Yulia Iosilzon’s paintings are unfolding narratives of human-animal metamorphosis, as well as depictions of everyday life and social protests. Encompassing painting and ceramics, the artist’s work draws on Jewish iconography—part of the artist’s heritage—as well as childhood cartoons, representations of paradise, mythological tales and prison tattoos. Iosilzon’s figurative works on stretched silk are portals into vivid dreamlike worlds with roots in both ancient mythologies and contemporary social concerns.

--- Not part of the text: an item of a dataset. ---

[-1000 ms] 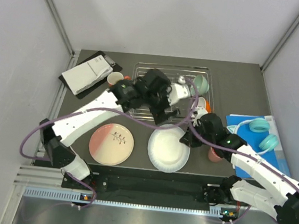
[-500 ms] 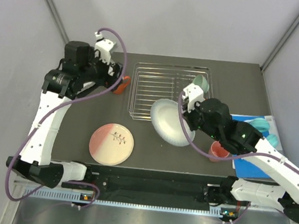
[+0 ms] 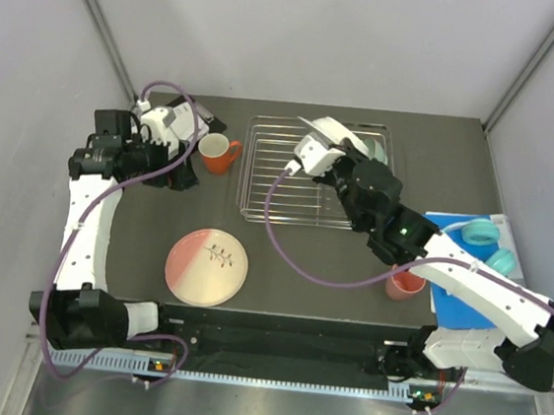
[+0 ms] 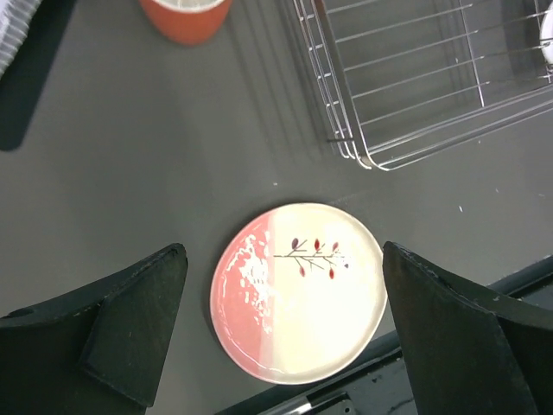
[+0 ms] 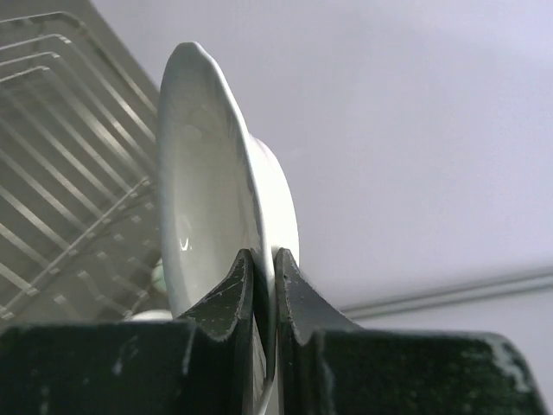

These dreamlike paintings employs fluid and calligraphic lines to explore themes of eternal love and loss. These works are part of a series by the artist that is inspired by both Edgar Allan Poe’s “Eleonora,” and The Catax, a 1929 painting by Francis Picabia. These works create a bridge between poetry and painting, exploring both visual storytelling and personal experiences.

Iosilzon's works establish internal rhythms through the inclusion of repeated details such as waving hair or the undulating bodies of snakes. These paintings feature smooth and gleaming surfaces and expressive human faces that frequently emerge from landscapes or peer through swathes of vegetation to connect with viewers. Iosilzon’s works frequently have a cheery and cartoonish appeal, while simultaneously harboring a subtle air of menace. These compositions offer reflections on humankind, expressing concern for rampant consumption, pollution and social instability. From crisis to paradise, from banal to profound, Iosilzon’s practice is concerned with the narratives we share to make sense of the world around us.

About these works, Iosilzon says: "The paint application process with substantial pre-planned layering was made to create fresco-like fragments of action. The fictional atmospheres are enhanced with vibrant hyperbolized movements in almost frozen-like surroundings: big wig hair, floating bubbles, human-sized caterpillars.”